ES: A bunch of Canadians would have a party in a mine.
BJD: As long as there’s Moosehead.
ES: So about halfway through, they kind of start this thing of: can you guess who the killer is? And they start putting the characters in weird sorts of setups.
BJD: The bartender’s death. He goes to check on his prank miner dummy four times. Four!
ES: He could have gotten away. That was particularly gruesome.
BJD: Ironic realization just now: we’re watching a movie built around beer.
ES: Canadian culture is built around beer.
BJD: This is how far removed in New York we are now: we’re having smoothies while watching this film! We’ve lost our Canadian edge.
ES: The sheriff receives a heart shaped box. What’s inside the box!?
BJD: I don’t know about you, but I wouldn’t be eating any chocolate in this town.
ES: It’s not a human heart ripped out. It’s a message from beyond the grave from Mabel. Oh, and he covered up Mabel’s death. Oh my god. The guilt.
BJD: We’re at the renegade Valentine’s Day party. And we're going to get our hot dog death scene.
ES: Now, this is original.
BJD: Well, here’s the thing. From Montreal out to the east coast, they cook hot dogs horribly. They call them “steamies” and derogatorily call any hotdog that is fried or grilled, “Toronto style.”

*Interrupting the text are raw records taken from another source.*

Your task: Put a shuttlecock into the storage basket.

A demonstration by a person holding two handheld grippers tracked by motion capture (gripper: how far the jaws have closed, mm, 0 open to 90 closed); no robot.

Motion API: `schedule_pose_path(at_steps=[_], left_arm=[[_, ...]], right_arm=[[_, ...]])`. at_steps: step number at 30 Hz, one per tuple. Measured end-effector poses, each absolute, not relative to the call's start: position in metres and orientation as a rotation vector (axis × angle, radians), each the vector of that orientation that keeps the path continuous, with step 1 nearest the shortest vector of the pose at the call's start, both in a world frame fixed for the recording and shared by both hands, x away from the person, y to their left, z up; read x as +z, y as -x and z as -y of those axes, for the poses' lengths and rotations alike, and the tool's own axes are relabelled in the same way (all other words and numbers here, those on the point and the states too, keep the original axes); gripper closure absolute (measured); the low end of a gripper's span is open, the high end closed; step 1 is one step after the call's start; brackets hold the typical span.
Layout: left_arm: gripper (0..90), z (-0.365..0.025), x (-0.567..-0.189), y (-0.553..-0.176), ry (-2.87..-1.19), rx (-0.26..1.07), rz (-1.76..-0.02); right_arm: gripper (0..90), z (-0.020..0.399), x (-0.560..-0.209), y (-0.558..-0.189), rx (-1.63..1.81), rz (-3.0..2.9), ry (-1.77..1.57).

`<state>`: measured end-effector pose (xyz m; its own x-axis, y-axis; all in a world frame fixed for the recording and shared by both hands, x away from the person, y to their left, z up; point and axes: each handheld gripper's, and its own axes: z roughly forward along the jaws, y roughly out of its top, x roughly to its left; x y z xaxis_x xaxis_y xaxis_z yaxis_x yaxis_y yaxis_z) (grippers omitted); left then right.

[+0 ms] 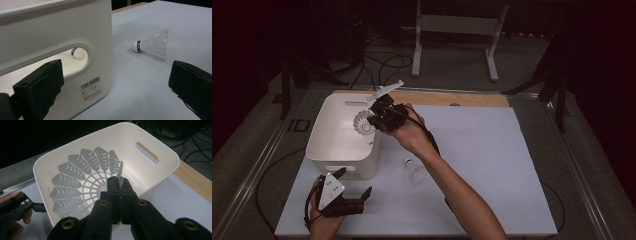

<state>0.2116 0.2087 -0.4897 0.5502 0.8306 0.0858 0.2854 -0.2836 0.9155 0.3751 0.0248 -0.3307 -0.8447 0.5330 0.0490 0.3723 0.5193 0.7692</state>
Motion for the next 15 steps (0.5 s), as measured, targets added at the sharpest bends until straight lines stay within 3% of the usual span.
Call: schedule_pose_path(at_steps=[11,13,15], left_arm=[[0.5,-0.209,-0.489,-0.211,-1.831,0.717,-0.916],[0.5,-0.209,-0.489,-0.211,-1.831,0.717,-0.916],[0.5,-0.209,-0.489,-0.211,-1.831,0.717,-0.916]], right_arm=[[88.9,-0.035,-0.334,-0.369,1.244,-2.601,-0.732],[85.1,-0.036,-0.335,-0.368,1.251,-2.606,-0.708],[65.8,-0.038,-0.335,-0.367,1.279,-2.609,-0.693]])
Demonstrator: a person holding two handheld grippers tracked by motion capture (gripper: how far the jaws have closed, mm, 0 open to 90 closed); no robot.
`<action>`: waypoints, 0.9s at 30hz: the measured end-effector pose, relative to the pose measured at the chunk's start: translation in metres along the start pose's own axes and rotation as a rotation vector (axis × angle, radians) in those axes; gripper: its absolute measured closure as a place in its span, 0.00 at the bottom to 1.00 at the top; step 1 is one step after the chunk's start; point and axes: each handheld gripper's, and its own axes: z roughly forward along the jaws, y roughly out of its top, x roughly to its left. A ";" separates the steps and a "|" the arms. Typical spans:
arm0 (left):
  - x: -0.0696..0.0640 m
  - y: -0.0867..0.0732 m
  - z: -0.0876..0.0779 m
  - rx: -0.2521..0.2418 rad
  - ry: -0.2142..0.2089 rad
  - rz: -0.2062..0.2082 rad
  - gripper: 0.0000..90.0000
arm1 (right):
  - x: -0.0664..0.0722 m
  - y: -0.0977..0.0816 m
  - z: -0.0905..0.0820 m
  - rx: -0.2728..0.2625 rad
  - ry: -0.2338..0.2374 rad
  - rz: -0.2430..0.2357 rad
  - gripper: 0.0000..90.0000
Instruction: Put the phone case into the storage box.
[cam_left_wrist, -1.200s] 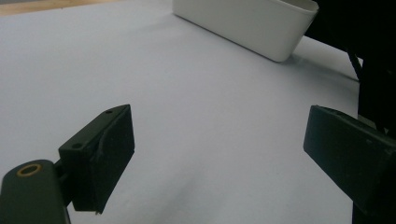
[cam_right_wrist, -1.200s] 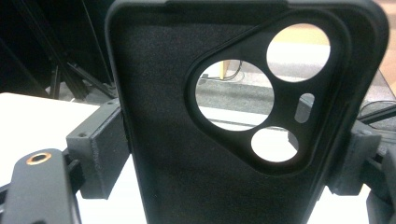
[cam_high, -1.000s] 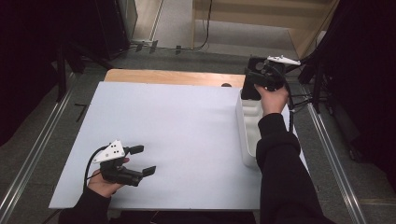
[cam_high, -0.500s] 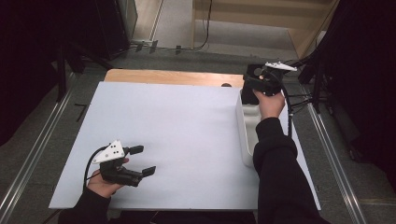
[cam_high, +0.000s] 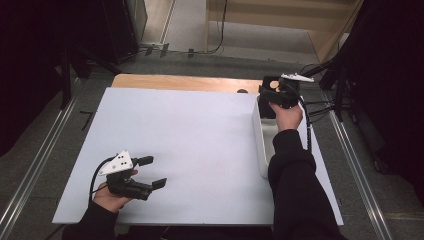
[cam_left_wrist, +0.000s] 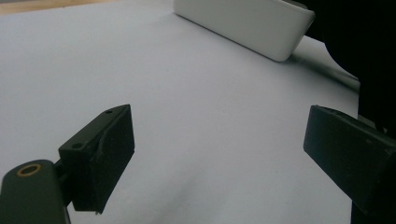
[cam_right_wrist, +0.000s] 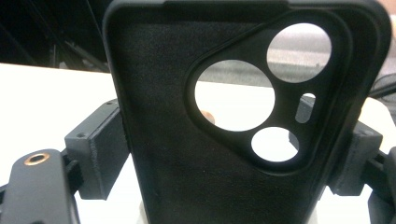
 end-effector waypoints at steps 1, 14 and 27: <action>0.000 0.000 0.000 0.000 0.000 0.000 0.10 | 0.000 -0.001 0.001 0.009 -0.002 0.000 0.15; 0.000 0.000 0.000 -0.002 -0.002 -0.001 0.10 | -0.001 0.000 0.003 0.027 0.008 -0.002 0.00; 0.001 0.001 0.002 -0.001 -0.010 -0.004 0.10 | -0.007 0.006 -0.006 -0.003 0.040 0.012 0.00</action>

ES: Now you’re the one being Scotia-phobic.
BJD: Look at this panic scene. So realistically shot and it ends with Canadian cooperation. Only in a Canadian slasher does everyone sensibly and in order: warn the authorities, go home, and then the two heroes who hate each other are now going to work together.
ES: It’s operating on a Canadian level of consciousness.
BJD: I think it’s apparent—even after the shower pipe impalement scene—that the message of this movie is: Love wins.
ES: Lori Hallier is so not a final girl. She’s got two boyfriends on the go and kicking ass. There's no moral binary in this film. [Spoilers ahead]
BJD: Shovel versus pickaxe. That’s how Canadians fight!
ES: The killer is revealed as Axel, one third of the love triangle. As far as traumatic childhood flashbacks go, that is pretty good. But shouldn’t we have known some of that?
BJD: In 1981 there were no screenwriting seminars, Emily. They just wrote and hoped it worked. But I agree. The one flaw of the movie is: instantly crazy character syndrome. It’s as bad as when Tommy Lee Jones in Eyes of Laura Mars suddenly reveals he has a split personality in the last five minutes.
ES: We’re spoiling two films now!
BJD: “This whole fucking town is going to die!” Oh, that’s also an authentic Canadian statement.
ES: They save the bad twist with a nice twist. Axel is trapped in a mine collapse and Sarah is holding his free hand, which he then saws off in order to escape!
BJD: And he shouts the film’s title before he disappears: “Be my bloody valentine!”
ES: And the credits song is a Gordon Lightfoot-style shanty that tells the story of Valentine Bluffs. Wow.
BJD: Sorry, Cronenberg. Sorry, Guy Maddin. This movie is Canada.